Erica Melling, is an intern in the University of Houston internship who is working towards becoming a Registered Dietitian. She wrote this post while she was with me earlier this month. Great job Erica!
We live in a society of instant gratification. We don’t want to wait for the mailman; e-mail brings responses in seconds. We don’t want to drive to the movie store; we can stream the newest releases from OnDemand or Netflix. We don’t want to slave over the stove; we can stick a meal in the microwave for a fraction of the time. Just look at advertising: “quick weight loss”, “instant savings”, “SlimFast”, “60 second abs”. We evaluate products by which ones offer the biggest rewards in the least amount of time and minimal effort. So, it is no wonder that in the realm of nutrition, we expect nothing less—hence the popularity of dietary supplements.
Supplement. It’s in the name, and yet we still tend to think of them as magic pills that cure unhealthy eating habits. You cannot eat fast food three meals a day, take a pill, and call your diet nutritious. A healthy diet is so much more than meeting 100% of your Daily Value of vitamins and minerals, and that is what we have lost sight of. There is a growing body of research showing that taking dietary supplements is not improving our health. In fact, in some cases, it may be harming it. This month, the American Medical Association published a highly publicized study on postmenopausal women and dietary supplements. Stirring up much debate, it found that common vitamin and mineral supplements may be linked to an increased risk of mortality.

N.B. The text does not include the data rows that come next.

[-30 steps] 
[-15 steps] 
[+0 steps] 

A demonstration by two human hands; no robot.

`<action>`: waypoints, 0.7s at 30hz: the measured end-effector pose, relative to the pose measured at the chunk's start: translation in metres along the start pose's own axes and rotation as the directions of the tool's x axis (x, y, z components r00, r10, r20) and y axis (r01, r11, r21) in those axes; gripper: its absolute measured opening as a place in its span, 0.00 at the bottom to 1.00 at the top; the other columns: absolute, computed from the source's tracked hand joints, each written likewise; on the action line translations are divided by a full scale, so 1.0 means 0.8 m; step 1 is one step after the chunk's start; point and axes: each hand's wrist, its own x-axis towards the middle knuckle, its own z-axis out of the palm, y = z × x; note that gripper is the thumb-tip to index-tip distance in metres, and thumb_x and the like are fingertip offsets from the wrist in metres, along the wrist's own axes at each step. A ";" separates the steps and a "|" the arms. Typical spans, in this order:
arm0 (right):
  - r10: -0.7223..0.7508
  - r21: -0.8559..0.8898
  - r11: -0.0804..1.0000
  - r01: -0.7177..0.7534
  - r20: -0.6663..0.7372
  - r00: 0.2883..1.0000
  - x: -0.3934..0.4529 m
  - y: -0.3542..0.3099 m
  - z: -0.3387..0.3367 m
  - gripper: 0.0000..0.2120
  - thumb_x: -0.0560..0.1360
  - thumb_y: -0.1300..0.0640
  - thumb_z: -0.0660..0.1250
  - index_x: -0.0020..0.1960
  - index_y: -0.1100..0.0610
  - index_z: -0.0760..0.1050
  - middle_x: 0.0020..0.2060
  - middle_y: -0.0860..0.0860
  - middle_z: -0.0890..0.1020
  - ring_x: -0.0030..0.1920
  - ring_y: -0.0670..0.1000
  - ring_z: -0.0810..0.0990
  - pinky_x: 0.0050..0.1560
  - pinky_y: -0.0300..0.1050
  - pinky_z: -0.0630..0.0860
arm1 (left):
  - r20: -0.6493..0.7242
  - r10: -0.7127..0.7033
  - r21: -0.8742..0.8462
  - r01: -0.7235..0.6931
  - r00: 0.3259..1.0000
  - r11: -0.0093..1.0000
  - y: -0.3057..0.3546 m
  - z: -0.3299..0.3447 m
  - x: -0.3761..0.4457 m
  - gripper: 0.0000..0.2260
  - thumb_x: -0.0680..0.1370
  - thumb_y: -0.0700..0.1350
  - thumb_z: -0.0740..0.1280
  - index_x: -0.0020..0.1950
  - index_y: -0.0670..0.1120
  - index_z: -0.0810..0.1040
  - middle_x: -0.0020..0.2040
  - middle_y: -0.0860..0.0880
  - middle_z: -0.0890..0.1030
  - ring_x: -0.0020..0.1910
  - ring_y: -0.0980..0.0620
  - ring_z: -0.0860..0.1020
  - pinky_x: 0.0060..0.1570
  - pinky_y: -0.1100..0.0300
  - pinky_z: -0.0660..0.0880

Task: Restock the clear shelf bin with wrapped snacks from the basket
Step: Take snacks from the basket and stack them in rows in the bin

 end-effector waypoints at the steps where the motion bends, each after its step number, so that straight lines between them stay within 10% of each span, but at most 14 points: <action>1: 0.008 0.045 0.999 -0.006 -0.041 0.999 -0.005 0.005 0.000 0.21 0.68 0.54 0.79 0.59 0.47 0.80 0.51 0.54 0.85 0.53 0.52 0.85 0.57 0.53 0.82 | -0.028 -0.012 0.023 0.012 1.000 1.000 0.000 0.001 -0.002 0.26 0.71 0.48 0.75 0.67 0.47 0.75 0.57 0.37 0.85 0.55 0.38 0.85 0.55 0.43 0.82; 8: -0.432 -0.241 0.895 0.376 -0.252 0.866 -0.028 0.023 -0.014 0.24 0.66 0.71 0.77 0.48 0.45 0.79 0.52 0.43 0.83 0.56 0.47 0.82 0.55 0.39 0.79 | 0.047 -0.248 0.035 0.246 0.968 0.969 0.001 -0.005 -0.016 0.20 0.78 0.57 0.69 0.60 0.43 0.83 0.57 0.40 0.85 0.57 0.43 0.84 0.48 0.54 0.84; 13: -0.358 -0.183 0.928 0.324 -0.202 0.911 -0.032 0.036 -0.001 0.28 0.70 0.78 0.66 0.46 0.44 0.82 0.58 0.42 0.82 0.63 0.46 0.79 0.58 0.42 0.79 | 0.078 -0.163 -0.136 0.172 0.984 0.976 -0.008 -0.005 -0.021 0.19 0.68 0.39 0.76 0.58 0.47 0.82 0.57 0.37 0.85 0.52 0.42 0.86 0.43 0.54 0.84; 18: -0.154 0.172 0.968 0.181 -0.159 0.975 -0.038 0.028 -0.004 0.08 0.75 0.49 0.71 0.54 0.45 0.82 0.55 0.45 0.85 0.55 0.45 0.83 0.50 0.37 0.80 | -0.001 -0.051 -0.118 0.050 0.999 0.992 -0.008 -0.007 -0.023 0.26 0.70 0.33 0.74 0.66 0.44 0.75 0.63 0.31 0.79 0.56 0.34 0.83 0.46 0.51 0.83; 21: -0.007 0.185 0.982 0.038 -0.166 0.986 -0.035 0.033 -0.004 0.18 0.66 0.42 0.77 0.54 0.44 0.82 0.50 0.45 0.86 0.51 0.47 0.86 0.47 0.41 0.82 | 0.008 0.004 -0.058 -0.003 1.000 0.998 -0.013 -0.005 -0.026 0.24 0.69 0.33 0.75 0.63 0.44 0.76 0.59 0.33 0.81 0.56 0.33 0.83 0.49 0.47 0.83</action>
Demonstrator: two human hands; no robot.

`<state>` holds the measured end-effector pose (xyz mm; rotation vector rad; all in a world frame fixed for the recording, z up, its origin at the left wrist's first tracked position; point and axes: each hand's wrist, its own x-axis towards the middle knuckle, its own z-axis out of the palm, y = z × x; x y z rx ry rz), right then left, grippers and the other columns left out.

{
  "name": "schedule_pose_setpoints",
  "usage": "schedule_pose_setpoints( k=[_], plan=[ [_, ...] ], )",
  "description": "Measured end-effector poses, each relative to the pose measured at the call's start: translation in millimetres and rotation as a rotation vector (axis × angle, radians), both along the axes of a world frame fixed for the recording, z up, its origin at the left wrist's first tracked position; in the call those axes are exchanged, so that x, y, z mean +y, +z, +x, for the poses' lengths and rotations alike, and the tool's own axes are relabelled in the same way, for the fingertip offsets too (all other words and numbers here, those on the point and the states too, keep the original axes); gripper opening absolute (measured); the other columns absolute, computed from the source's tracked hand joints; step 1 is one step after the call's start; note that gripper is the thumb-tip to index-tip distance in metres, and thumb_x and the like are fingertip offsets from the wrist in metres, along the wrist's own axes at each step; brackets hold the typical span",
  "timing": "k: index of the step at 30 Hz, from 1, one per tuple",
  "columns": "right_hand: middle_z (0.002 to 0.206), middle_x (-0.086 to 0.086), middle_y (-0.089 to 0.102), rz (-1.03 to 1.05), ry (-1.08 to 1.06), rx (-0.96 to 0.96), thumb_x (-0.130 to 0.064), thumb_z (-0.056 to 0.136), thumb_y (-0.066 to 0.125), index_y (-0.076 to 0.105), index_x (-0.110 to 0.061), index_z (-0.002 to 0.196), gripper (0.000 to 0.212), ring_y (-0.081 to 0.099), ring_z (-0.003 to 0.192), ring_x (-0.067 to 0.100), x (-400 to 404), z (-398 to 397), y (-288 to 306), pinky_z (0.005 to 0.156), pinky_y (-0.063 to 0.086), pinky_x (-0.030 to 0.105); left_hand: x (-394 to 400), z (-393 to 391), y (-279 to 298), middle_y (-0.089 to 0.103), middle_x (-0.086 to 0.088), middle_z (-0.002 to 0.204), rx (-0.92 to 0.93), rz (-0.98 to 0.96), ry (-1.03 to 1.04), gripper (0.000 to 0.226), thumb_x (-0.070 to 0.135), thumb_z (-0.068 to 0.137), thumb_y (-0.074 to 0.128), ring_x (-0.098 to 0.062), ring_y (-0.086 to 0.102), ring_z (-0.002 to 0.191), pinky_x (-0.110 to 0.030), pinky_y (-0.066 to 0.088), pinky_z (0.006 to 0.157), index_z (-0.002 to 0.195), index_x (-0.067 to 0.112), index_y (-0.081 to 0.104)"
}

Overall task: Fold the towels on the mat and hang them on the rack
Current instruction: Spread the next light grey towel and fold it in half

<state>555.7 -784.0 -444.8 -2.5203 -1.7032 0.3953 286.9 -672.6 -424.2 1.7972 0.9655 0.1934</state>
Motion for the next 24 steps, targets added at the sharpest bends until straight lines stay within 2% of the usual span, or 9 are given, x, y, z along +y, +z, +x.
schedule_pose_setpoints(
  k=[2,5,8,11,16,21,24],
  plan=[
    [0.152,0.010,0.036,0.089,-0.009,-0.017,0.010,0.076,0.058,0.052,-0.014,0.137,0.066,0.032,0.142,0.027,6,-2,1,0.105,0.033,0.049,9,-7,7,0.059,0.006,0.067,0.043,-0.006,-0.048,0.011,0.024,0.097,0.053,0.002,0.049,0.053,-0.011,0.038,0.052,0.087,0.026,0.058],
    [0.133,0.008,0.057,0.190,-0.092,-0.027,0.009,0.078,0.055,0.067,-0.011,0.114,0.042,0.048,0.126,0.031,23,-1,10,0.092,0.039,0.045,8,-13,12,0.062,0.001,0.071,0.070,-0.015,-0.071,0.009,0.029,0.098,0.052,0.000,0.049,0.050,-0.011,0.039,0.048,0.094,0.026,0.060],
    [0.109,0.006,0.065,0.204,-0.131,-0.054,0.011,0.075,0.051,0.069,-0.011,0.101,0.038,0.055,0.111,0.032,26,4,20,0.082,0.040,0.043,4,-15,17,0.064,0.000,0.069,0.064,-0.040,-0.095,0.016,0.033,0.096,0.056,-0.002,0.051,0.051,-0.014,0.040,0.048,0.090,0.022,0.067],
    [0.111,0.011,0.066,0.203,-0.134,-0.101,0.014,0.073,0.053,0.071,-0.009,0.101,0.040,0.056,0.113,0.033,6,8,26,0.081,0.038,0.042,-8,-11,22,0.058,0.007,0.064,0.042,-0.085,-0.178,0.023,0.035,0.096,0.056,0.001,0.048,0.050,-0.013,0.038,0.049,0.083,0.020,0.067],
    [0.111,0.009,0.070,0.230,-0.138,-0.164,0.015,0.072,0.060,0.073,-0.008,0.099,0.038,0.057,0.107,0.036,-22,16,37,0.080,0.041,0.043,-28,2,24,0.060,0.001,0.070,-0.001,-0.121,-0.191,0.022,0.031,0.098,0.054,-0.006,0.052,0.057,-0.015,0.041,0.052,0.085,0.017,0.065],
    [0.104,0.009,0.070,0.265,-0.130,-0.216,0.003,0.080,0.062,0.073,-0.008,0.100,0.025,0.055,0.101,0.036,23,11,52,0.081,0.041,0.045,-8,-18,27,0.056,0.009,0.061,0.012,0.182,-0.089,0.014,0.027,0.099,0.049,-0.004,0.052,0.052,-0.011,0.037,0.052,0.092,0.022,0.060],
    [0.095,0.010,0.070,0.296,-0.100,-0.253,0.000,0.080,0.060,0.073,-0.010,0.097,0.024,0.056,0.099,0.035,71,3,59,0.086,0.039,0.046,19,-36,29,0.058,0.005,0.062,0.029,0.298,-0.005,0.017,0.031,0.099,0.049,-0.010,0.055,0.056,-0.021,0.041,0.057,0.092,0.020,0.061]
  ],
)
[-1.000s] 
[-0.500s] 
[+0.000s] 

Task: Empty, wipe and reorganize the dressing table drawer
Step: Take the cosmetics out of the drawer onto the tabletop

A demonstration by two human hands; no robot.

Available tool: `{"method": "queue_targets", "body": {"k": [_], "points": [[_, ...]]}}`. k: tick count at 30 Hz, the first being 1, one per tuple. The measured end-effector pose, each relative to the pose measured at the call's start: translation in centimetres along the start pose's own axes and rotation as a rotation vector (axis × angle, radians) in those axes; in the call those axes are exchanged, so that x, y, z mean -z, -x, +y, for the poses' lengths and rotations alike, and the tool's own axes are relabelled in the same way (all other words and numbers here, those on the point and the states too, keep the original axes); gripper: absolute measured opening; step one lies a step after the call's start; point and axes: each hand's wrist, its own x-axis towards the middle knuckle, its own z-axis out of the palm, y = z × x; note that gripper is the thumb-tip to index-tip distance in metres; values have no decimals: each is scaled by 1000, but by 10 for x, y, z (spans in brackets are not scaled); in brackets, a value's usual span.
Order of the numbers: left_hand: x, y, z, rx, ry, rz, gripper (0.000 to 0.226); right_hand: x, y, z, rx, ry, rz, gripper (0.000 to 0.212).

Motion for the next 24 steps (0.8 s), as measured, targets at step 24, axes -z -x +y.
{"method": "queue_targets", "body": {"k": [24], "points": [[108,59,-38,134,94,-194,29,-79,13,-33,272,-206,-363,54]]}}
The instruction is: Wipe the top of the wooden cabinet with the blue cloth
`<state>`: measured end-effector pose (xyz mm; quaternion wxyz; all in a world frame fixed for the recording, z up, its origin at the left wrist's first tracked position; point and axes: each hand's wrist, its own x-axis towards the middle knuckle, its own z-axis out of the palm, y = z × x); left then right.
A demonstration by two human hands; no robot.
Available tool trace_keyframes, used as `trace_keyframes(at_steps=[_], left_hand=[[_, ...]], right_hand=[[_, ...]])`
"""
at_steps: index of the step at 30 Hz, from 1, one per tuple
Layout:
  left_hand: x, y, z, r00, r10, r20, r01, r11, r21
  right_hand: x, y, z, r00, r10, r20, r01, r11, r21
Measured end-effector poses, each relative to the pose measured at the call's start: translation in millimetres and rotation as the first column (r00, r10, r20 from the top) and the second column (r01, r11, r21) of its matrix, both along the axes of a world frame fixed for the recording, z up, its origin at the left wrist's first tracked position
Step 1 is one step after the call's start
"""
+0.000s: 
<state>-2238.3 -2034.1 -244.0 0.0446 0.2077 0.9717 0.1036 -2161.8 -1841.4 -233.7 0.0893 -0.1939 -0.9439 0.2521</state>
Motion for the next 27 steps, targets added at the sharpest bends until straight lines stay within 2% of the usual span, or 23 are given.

A few things to point out about the study:
- This study is on older, white women from Iowa. Therefore, the ability to generalize to the general population is limited.
- Results varied by supplement. Multivitamins, B6, folic acid, iron, magnesium, zinc and copper were associated with increased risk. Iron had the strongest association with increased mortality risk, while calcium was associated with decreased mortality risk.
- Nutrients have a U-shaped curve of safety and efficacy. Too little can cause deficiency and too much can cause toxicity. More is not necessarily better.
- Interestingly, supplement users exhibited characteristics we typically associate with lower mortality risks: more educated, leaner BMI, more active, non-smoker, and lower incidence of high blood pressure and diabetes.
- Authors concluded that there is insufficient evidence of any benefit to support a general recommendation that healthy adults take a supplement.
What does this mean? First, let me acknowledge that there can be countless factors that impact a study’s results. So, I am by no means suggesting that these results warrant a complete abandonment of supplement use. However, I believe that this study along with several others should cause us to think twice about how and why we use dietary supplements. Foods are so much more complicated than we realize. We don’t give nature enough credit when we break food down into a handful of vitamins and minerals to be taken in pill form and think that we are recreating the same benefits. More than anything else, I hope that studies like this one encourage individuals to be more mindful of what they are eating.
Ask yourself, do the dietary supplements you take really supplement healthy choices or replace them? If the answer is replace, work on incorporating real foods instead. For instance, rather than take a Vitamin E supplement, work on consuming healthy oils and incorporating almonds as snacks. Rather than meet 100% of your Daily Values with a pill, make a more conscious effort to have a balanced diet of real food. The jury may be out about whether supplements will cause you harm, but getting your nutrients from real food never will.